I'm amazed that anyone is still depositing structures refined against all data, but the PDB does still get a few. The benefit of including those extra 5% of data is always minimal in every paper I've seen that reports such a procedure, and far outweighed by having a reliable and relatively unbiased validation statistic that is preserved in the final deposition. (The situation may be different for very low resolution data, but those structures are a tiny fraction of the PDB.)

-Nat

----------
From: Robbie Joosten

Hi Ed,

Hmm, if your R-free set is small the added value will also be small. If it is relatively big, then your previously established optimal weights may no longer be optimal. A more elegant thing to would be refine the model with, say, 20 different 5% R-free sets, deposit the ensemble and report the average R(-free) plus a standard deviation. AFAIK, this is what the R-free set numbers that CCP4's FREERFLAG generates are for. Of course, in that case you should do enough refinement (and perhaps rebuilding) to make sure each R-free set is free.

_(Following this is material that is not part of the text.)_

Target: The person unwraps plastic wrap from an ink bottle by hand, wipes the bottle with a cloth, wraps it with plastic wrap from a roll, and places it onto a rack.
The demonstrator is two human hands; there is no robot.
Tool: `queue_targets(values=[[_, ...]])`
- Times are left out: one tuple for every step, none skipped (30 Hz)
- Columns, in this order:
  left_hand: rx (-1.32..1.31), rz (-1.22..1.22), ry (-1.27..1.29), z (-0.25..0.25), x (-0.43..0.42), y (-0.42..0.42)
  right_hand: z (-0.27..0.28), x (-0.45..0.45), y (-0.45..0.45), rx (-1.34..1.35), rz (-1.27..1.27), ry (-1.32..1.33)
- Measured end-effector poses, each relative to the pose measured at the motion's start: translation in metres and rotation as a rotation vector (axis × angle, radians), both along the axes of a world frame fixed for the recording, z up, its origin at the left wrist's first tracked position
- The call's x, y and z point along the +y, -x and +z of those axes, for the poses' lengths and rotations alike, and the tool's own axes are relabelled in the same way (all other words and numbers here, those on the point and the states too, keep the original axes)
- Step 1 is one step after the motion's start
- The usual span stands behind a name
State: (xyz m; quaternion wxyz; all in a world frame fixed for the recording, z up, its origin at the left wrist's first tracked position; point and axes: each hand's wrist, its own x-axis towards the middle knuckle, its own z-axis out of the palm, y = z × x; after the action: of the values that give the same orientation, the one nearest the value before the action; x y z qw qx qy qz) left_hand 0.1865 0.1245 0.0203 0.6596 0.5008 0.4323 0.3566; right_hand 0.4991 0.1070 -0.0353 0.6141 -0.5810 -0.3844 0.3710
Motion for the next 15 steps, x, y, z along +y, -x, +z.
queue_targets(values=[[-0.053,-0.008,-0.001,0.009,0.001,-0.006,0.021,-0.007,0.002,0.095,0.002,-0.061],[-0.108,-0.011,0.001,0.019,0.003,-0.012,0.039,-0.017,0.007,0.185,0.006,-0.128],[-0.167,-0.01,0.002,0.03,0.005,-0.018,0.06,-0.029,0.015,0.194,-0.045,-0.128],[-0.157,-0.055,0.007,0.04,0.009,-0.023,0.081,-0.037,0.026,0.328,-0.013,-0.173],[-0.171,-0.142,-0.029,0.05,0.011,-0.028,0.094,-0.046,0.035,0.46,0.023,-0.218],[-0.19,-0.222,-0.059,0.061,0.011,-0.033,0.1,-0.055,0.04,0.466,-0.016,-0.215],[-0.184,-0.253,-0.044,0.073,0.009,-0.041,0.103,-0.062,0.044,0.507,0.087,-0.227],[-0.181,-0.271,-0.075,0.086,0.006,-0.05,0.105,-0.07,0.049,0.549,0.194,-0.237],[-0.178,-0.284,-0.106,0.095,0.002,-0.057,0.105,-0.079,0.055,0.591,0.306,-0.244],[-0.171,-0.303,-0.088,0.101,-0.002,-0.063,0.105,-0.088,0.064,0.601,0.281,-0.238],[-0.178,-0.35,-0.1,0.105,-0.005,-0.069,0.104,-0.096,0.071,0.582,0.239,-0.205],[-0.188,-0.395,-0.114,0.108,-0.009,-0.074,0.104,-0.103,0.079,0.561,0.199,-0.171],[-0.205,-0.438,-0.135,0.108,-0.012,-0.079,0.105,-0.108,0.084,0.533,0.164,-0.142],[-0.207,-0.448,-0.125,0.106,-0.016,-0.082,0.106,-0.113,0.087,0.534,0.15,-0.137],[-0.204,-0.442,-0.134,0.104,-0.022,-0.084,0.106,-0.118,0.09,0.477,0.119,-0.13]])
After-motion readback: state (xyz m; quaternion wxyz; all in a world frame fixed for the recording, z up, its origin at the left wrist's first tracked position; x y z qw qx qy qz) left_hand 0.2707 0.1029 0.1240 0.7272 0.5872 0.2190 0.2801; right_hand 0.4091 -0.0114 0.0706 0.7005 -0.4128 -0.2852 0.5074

The deposited R-free sets in the PDB are quite frequently 'unfree' or the wrong set was deposited (checking this is one of the recommendations in the VTF report in Structure). So at the moment you would probably get away with depositing an unfree R-free set ;)

Cheers,

Robbie

----------
From: Quyen Hoang
Sorry, I don't quite understand your reasoning for how the structure is rendered useless if one refined it with all data.
Would your argument also apply to all the structures that were refined before R-free existed?

Quyen

----------
From: Craig A. Bingman

Recent experience indicates that the PDB is checking these statistics very closely for new depositions. The checks made by the PDB are intended to prevent accidents and oversights made by honest people from creeping into the database. "Getting away" with something seems to imply some intention to deceive, and that is much more difficult to detect.

----------
From: Jan Dohnalek
Regarding refinement against all reflections: the main goal of our work is to provide the best possible representation of the experimental data in the form of the structure model. Once the structure building and refinement process is finished keeping the Rfree set separate does not make sense any more. Its role finishes once the last set of changes have been done to the model and verified ...

J. Dohnalek

--
Jan Dohnalek, Ph.D
Institute of Macromolecular Chemistry
Academy of Sciences of the Czech Republic
Heyrovskeho nam. 2
16206 Praha 6
Czech Republic

----------
From: Nat Echols

"Useless" was too strong a word (it's Friday, sorry). I guess simulated annealing can address the model-bias issue, but I'm not totally convinced that this solves the problem. And not every crystallographer will run SA every time he/she solves an isomorphous structure, so there's a real danger of misleading future users of the PDB file. The reported R-free, of course, is still meaningless in the context of the deposited model.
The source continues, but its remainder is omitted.